### Provided records:
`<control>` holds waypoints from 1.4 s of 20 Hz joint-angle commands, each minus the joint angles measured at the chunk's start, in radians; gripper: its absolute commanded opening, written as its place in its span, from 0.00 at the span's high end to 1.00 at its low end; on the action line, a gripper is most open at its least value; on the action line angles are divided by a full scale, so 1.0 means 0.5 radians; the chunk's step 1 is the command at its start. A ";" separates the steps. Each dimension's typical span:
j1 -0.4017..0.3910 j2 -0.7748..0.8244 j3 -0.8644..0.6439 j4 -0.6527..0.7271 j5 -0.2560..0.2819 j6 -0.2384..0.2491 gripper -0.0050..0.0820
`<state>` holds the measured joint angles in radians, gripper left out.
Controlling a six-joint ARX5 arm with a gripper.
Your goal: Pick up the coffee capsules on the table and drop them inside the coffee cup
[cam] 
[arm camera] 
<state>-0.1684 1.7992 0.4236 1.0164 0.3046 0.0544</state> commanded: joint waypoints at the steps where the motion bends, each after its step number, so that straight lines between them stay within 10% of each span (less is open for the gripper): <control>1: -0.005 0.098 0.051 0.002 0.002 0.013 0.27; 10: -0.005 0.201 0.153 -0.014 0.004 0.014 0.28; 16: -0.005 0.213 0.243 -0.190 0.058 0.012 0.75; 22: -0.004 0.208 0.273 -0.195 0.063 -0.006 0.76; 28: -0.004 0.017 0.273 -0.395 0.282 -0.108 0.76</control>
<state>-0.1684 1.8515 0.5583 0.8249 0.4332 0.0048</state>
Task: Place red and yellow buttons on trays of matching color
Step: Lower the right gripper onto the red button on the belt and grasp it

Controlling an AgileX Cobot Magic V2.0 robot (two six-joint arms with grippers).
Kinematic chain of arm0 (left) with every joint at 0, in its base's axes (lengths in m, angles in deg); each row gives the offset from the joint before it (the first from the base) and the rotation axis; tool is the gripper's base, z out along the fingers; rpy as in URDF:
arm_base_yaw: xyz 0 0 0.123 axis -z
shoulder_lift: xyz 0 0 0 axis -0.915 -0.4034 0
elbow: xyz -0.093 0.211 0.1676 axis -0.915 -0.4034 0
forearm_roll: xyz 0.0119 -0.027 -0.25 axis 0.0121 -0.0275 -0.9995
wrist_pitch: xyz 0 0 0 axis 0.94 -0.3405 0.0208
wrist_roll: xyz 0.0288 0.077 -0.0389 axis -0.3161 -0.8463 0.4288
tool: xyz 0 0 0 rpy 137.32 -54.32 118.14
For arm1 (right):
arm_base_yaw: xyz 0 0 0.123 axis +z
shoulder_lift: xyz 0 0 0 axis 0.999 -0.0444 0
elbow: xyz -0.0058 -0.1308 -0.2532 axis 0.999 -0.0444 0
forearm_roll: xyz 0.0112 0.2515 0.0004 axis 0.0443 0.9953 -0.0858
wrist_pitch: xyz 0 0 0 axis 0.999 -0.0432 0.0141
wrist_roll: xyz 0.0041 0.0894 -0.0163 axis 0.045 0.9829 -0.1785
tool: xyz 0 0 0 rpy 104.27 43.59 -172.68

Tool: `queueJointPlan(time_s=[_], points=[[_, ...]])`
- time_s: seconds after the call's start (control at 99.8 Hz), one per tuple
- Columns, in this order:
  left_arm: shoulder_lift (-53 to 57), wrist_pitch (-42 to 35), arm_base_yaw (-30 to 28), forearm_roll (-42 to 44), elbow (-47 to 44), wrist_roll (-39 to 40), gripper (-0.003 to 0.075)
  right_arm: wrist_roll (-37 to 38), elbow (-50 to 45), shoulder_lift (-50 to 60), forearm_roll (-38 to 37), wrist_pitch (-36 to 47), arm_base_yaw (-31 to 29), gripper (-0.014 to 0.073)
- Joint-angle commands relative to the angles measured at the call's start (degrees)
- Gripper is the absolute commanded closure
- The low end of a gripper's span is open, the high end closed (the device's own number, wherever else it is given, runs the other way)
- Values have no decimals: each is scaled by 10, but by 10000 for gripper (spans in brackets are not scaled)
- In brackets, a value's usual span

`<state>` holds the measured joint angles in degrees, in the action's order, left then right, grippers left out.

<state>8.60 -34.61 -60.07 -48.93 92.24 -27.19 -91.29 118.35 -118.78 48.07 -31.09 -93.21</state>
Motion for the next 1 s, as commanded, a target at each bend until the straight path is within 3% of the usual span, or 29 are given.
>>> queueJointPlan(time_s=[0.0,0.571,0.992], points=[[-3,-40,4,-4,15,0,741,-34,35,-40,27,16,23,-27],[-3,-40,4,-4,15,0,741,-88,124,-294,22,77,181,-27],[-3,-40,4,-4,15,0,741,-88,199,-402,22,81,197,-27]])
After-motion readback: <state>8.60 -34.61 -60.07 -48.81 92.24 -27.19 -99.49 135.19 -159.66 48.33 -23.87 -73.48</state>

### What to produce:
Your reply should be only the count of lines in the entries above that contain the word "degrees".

### Exercise output:
2